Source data
----------
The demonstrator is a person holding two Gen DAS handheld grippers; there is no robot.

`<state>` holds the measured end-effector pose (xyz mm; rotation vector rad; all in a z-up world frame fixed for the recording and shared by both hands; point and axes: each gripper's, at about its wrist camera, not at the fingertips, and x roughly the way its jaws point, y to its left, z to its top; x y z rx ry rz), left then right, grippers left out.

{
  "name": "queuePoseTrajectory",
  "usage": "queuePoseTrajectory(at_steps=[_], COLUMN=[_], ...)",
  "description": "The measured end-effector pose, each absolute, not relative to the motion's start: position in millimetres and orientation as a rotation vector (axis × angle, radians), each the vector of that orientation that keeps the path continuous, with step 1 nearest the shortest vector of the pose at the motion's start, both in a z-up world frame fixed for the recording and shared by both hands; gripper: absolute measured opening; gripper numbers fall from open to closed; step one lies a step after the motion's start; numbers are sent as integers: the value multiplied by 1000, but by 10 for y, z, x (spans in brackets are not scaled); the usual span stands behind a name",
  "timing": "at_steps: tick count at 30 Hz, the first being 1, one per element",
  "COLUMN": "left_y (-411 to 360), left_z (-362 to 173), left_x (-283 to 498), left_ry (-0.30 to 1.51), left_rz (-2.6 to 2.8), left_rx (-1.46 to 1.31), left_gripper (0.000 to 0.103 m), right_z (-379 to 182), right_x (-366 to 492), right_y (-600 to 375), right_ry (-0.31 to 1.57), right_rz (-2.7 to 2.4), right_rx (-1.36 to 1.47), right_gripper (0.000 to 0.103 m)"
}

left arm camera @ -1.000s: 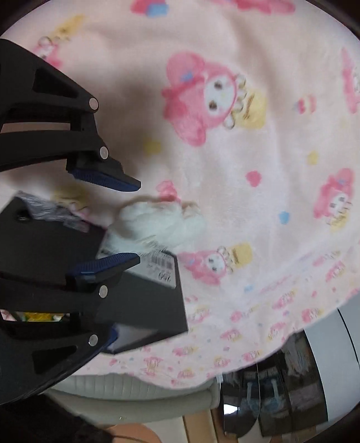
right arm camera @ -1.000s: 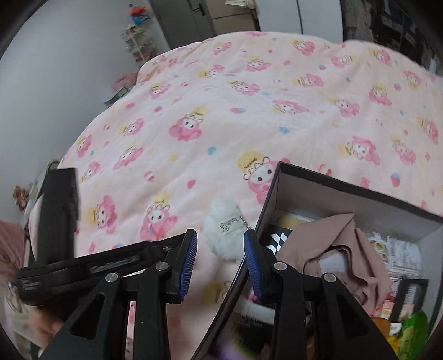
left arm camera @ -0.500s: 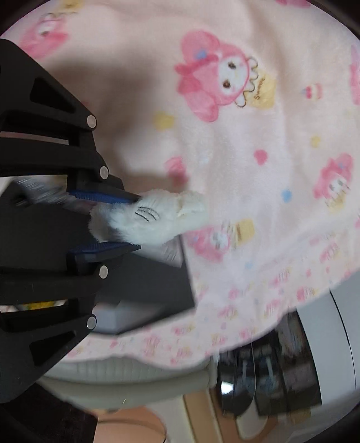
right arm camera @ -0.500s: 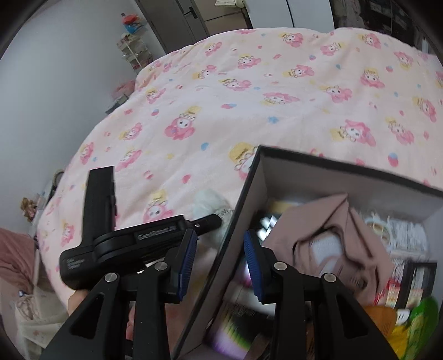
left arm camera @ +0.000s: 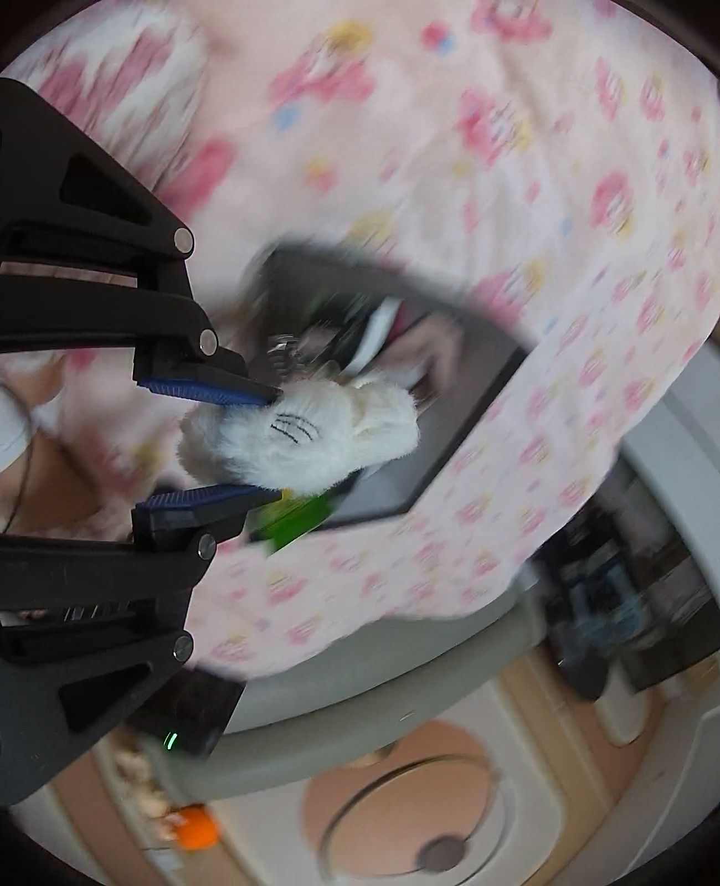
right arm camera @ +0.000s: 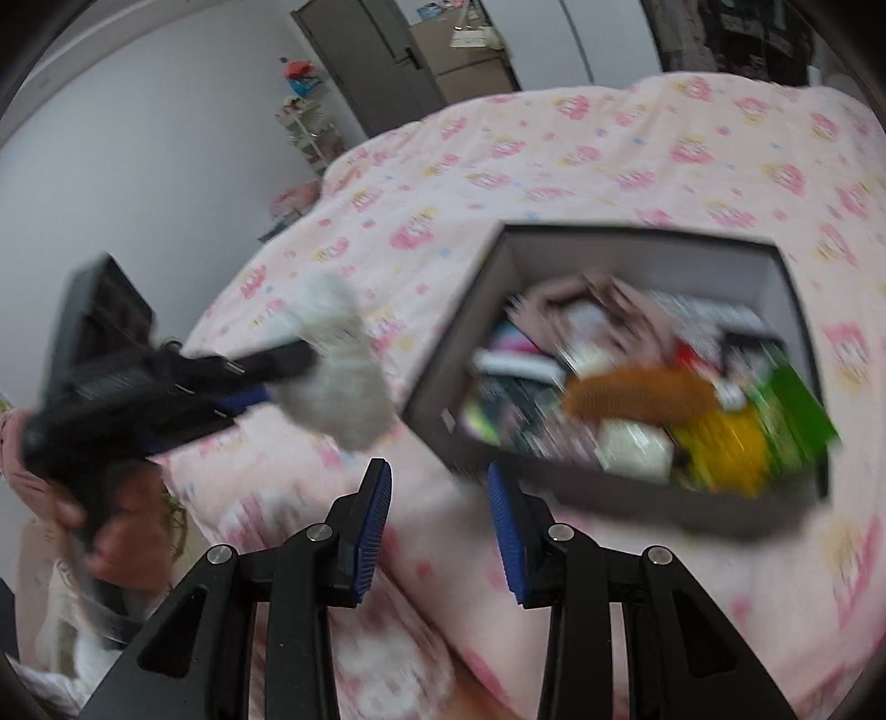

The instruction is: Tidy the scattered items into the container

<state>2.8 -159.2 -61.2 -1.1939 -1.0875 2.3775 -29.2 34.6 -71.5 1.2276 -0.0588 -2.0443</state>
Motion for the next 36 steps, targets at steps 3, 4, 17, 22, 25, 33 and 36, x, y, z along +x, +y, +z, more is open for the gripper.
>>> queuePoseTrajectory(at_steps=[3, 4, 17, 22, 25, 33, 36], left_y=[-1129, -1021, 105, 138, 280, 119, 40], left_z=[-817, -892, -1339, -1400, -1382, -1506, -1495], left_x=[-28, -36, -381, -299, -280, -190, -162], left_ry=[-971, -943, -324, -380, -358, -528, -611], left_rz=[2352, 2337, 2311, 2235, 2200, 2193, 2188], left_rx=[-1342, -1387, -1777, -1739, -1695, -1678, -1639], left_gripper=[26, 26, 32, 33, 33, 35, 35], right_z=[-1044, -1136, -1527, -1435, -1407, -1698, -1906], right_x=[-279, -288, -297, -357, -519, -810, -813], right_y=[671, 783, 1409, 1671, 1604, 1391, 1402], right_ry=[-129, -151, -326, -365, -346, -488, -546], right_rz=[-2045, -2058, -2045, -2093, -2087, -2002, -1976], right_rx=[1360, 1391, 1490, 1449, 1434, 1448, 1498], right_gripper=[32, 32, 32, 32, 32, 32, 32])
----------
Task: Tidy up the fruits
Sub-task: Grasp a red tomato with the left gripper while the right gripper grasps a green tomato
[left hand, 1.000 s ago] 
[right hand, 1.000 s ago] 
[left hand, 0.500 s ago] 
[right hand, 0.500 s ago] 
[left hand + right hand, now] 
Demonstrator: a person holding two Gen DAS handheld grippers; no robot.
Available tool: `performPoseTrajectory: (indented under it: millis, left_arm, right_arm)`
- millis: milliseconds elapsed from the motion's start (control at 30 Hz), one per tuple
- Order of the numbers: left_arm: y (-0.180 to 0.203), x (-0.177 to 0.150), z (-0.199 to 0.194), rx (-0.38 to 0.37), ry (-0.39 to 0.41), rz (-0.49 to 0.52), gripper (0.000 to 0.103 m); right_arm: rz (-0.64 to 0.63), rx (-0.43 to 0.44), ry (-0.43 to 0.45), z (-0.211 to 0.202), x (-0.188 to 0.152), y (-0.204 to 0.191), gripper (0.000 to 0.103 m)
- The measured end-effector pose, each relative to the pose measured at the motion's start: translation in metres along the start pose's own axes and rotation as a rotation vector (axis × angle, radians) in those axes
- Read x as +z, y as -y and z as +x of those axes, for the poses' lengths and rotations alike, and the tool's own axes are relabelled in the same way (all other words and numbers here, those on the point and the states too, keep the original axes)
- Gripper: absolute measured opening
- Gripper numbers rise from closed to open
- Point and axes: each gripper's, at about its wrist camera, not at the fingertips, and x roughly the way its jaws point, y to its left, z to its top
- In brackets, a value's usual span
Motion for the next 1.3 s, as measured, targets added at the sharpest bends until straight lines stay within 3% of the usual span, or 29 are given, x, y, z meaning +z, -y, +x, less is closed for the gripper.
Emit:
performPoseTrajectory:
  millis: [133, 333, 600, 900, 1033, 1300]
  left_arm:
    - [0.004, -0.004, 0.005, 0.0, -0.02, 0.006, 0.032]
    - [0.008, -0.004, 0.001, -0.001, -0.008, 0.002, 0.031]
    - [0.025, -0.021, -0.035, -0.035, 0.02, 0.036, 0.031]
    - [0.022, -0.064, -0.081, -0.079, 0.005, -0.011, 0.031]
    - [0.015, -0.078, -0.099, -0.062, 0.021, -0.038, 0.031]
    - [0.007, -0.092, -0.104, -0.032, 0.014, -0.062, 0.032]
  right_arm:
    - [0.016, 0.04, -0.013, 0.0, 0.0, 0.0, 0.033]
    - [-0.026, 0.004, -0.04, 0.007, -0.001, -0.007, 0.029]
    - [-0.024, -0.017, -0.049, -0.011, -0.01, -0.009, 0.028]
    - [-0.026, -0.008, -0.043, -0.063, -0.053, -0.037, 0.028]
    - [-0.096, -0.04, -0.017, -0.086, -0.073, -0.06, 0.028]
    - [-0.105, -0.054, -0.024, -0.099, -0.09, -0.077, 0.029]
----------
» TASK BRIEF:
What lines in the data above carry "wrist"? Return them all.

» OUTPUT FOR THIS EXERCISE:
`<state>` holds the measured end-effector pose (xyz mm; rotation vector rad; all in a z-up world frame fixed for the recording and shared by both hands; point and axes: each gripper's, at about its wrist camera, not at the fingertips, and x roughly the way its jaws point, y to its left, z to its top; x y z rx ry rz), left then right, grippers left out.
- Point and axes: each gripper's, at about its wrist camera, not at the fingertips, and x roughly the way its jaws point, y to its left, z to its top

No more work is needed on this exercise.